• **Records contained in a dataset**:

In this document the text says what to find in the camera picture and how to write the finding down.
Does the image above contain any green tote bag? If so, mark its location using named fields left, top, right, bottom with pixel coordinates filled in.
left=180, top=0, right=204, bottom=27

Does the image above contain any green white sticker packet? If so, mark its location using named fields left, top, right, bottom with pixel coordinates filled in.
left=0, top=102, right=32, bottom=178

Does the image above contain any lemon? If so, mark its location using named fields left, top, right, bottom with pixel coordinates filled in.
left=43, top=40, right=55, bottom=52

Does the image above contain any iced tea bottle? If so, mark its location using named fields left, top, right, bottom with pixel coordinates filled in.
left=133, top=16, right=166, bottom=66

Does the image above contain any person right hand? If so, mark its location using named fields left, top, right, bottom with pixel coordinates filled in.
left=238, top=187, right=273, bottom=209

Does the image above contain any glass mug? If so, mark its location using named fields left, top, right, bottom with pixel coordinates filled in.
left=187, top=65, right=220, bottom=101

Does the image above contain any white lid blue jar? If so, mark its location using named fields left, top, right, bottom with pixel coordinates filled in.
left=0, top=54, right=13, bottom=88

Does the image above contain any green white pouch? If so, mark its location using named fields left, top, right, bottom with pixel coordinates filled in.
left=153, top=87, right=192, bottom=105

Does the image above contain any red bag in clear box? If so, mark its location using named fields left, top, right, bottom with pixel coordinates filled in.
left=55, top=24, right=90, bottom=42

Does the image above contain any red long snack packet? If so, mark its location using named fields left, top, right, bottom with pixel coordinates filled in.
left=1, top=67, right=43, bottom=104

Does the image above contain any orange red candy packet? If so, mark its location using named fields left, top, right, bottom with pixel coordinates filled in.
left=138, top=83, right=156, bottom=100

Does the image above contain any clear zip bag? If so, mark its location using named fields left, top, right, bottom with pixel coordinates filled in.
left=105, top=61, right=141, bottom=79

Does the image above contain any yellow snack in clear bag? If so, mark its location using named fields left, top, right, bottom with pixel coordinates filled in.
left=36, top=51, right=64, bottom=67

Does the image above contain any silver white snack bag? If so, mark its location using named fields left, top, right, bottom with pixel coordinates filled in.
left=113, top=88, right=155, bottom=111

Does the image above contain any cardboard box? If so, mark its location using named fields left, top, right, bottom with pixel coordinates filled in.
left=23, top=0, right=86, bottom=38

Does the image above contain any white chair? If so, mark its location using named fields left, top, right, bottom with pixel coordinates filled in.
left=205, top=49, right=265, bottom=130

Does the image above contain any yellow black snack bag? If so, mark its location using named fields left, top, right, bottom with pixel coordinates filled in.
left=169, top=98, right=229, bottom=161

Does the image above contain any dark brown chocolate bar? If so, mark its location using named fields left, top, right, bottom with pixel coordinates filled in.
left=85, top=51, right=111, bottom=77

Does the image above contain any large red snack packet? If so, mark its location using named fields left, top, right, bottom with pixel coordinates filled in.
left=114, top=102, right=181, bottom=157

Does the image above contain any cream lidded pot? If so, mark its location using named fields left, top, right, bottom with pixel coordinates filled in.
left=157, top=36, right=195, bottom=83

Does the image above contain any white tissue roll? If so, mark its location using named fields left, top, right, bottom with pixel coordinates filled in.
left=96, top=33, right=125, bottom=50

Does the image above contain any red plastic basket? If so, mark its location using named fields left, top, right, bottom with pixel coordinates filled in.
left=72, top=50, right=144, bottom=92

• **Problem to solve**: Your answer must be every record above, repeated exactly.

• **Solution for this task**:
In this document the text says what to find in the camera picture and how to write the finding down.
Does the image above contain any green tote bag? If so, mark its location using named fields left, top, right, bottom with pixel coordinates filled in.
left=180, top=0, right=204, bottom=27

Does the image above contain any green white sticker packet? If so, mark its location using named fields left, top, right, bottom with pixel coordinates filled in.
left=0, top=102, right=32, bottom=178

Does the image above contain any lemon? If so, mark its location using named fields left, top, right, bottom with pixel coordinates filled in.
left=43, top=40, right=55, bottom=52

Does the image above contain any iced tea bottle? If so, mark its location using named fields left, top, right, bottom with pixel coordinates filled in.
left=133, top=16, right=166, bottom=66

Does the image above contain any person right hand? If so, mark its location using named fields left, top, right, bottom with pixel coordinates filled in.
left=238, top=187, right=273, bottom=209

Does the image above contain any glass mug? If so, mark its location using named fields left, top, right, bottom with pixel coordinates filled in.
left=187, top=65, right=220, bottom=101

Does the image above contain any white lid blue jar? If so, mark its location using named fields left, top, right, bottom with pixel coordinates filled in.
left=0, top=54, right=13, bottom=88

Does the image above contain any green white pouch? If so, mark its location using named fields left, top, right, bottom with pixel coordinates filled in.
left=153, top=87, right=192, bottom=105

Does the image above contain any red bag in clear box? If so, mark its location using named fields left, top, right, bottom with pixel coordinates filled in.
left=55, top=24, right=90, bottom=42

Does the image above contain any red long snack packet? If so, mark its location using named fields left, top, right, bottom with pixel coordinates filled in.
left=1, top=67, right=43, bottom=104

Does the image above contain any orange red candy packet? If so, mark its location using named fields left, top, right, bottom with pixel coordinates filled in.
left=138, top=83, right=156, bottom=100

Does the image above contain any clear zip bag? If so, mark its location using named fields left, top, right, bottom with pixel coordinates filled in.
left=105, top=61, right=141, bottom=79

Does the image above contain any yellow snack in clear bag? If so, mark its location using named fields left, top, right, bottom with pixel coordinates filled in.
left=36, top=51, right=64, bottom=67

Does the image above contain any silver white snack bag? If so, mark its location using named fields left, top, right, bottom with pixel coordinates filled in.
left=113, top=88, right=155, bottom=111

Does the image above contain any cardboard box? If so, mark its location using named fields left, top, right, bottom with pixel coordinates filled in.
left=23, top=0, right=86, bottom=38

Does the image above contain any white chair? If so, mark its location using named fields left, top, right, bottom with pixel coordinates filled in.
left=205, top=49, right=265, bottom=130

Does the image above contain any yellow black snack bag? If so, mark its location using named fields left, top, right, bottom with pixel coordinates filled in.
left=169, top=98, right=229, bottom=161

Does the image above contain any dark brown chocolate bar? If so, mark its location using named fields left, top, right, bottom with pixel coordinates filled in.
left=85, top=51, right=111, bottom=77

Does the image above contain any large red snack packet? If so, mark its location using named fields left, top, right, bottom with pixel coordinates filled in.
left=114, top=102, right=181, bottom=157

Does the image above contain any cream lidded pot? If so, mark its location using named fields left, top, right, bottom with pixel coordinates filled in.
left=157, top=36, right=195, bottom=83

Does the image above contain any white tissue roll? If so, mark its location using named fields left, top, right, bottom with pixel coordinates filled in.
left=96, top=33, right=125, bottom=50

Does the image above contain any red plastic basket? If so, mark its location using named fields left, top, right, bottom with pixel coordinates filled in.
left=72, top=50, right=144, bottom=92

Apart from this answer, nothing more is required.